Building Better Everything

Northwestern University has adopted an approach designed to yield better engineers. It has promise, as this approach aligns with how the Bible says we build better believers.

For the last decade, the engineering school at Northwestern University has taken an unusual approach to education. They have freshmen try to problems without clear solutions.1 Teams of four students are given $100. They’re given a problem. In one case, a team was tasked to design a way for a stroke survivor to crochet with one hand.

In another instance, a team met with a patient with a spinal-cord injury. He wanted his walker-leg gliders to slide easily and quietly but still provide stability.

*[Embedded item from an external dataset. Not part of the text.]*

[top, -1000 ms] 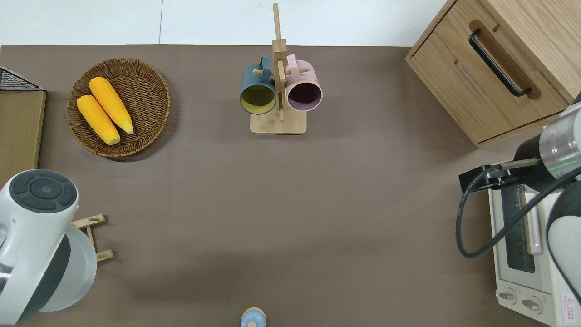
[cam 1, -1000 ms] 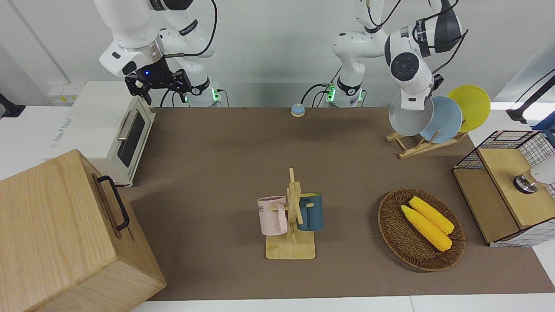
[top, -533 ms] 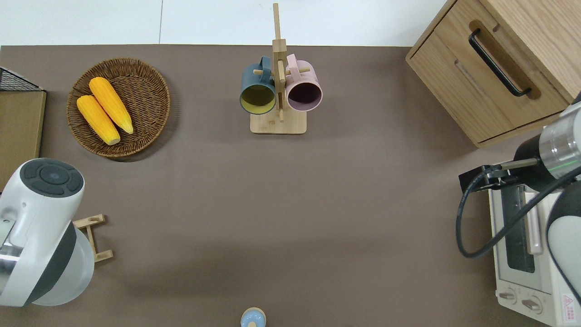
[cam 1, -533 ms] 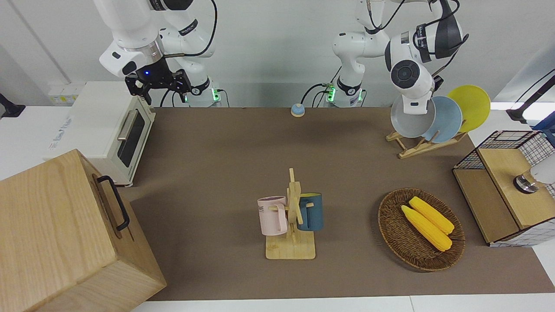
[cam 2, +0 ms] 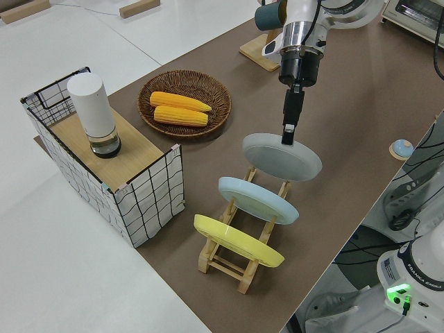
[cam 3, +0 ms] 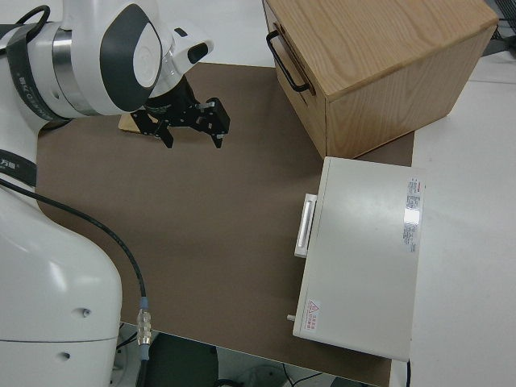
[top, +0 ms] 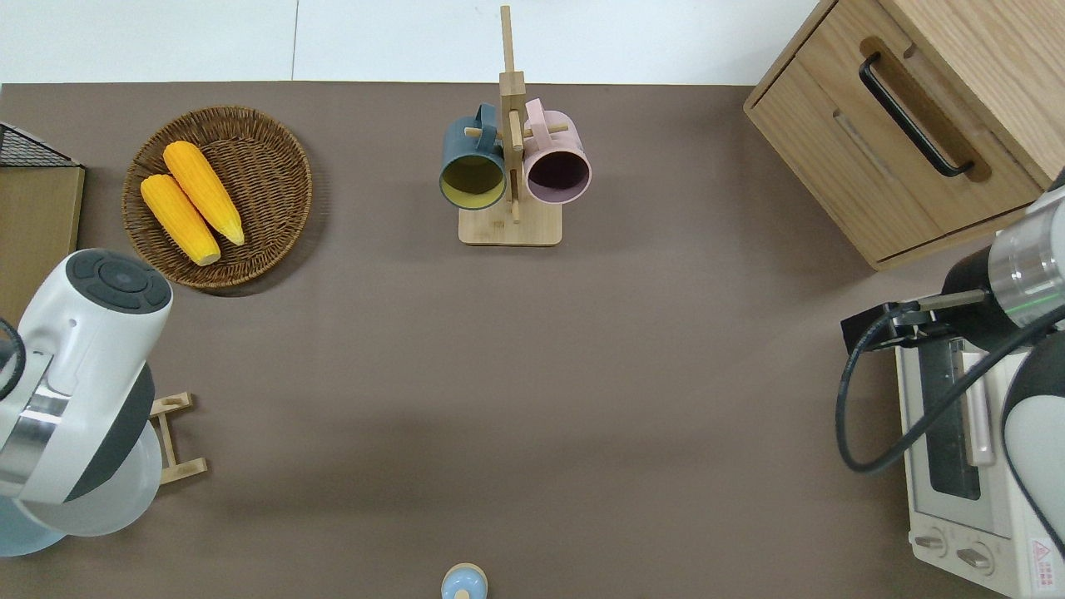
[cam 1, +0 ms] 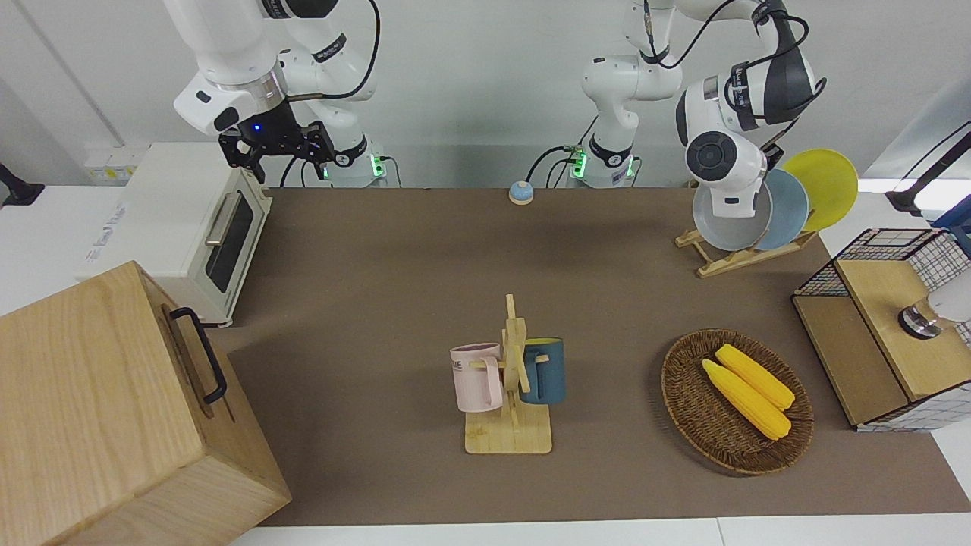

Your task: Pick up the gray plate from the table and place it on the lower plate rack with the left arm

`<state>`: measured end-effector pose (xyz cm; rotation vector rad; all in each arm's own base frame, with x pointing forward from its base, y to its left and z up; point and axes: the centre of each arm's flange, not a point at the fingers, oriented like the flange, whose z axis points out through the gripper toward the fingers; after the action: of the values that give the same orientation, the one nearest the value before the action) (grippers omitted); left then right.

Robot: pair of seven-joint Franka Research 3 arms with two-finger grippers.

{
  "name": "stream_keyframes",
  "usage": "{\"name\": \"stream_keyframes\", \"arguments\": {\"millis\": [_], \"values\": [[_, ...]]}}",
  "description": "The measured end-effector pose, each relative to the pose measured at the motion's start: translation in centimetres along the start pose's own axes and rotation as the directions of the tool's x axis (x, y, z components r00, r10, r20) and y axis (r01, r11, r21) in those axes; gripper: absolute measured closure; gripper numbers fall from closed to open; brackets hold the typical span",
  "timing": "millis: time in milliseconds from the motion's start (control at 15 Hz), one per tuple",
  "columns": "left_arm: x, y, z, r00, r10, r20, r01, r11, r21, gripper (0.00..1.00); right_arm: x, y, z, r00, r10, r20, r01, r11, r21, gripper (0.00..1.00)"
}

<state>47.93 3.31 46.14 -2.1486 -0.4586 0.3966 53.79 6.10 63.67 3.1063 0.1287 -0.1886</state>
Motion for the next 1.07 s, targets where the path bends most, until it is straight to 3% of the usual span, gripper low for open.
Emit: {"name": "stream_keyframes", "arguments": {"millis": [800, 1067], "values": [[0.8, 4.4, -0.1, 0.9981, -0.061, -0.004, 0.061, 0.997, 0.048, 0.96, 0.0, 0.0, 0.0, 1.000, 0.000, 0.000, 0.000, 1.000, 0.000, 0.01], [1.0, 4.2, -0.2, 0.9974, -0.071, -0.014, 0.072, 0.994, 0.077, 0.96, 0.0, 0.0, 0.0, 1.000, 0.000, 0.000, 0.000, 1.000, 0.000, 0.01]]}}
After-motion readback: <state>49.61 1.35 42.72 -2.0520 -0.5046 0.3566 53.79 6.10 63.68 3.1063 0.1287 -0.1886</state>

Preeti Samraj, a physical therapist at the Rehabilitation Institute, led the team but admitted he didn’t actually know the solution. Nor did the students, who confessed that, at the beginning, a solution didn’t seem possible. “This is more difficult than we thought.”

The course, Design Thinking and Communication, is difficult because Northwestern attracts straight A students. They strive to be perfect. They feel like they’ve never made any mistakes. Joseph Holtgreive, assistant dean of undergraduate engineering, says this often produces isolation, anxiety, and depression. Add arrogance to the list.

The antidote is having teams of freshmen persist and struggle through some really challenging problems where there can be many solutions and in some cases no solutions at all. The real goal is to teach important life skills applicable to anyone. These include collaboration, resilience and, when students fail, humility.

Interestingly, Jesus prescribed a similar process for building better believers. He predicted similar outcomes as well, including collaboration and humility. Read Luke 17:5-10. The disciples ask for increased faith—to become better believers. Good request. Most churches would urge you to join a small group or Bible study. Jesus doesn’t.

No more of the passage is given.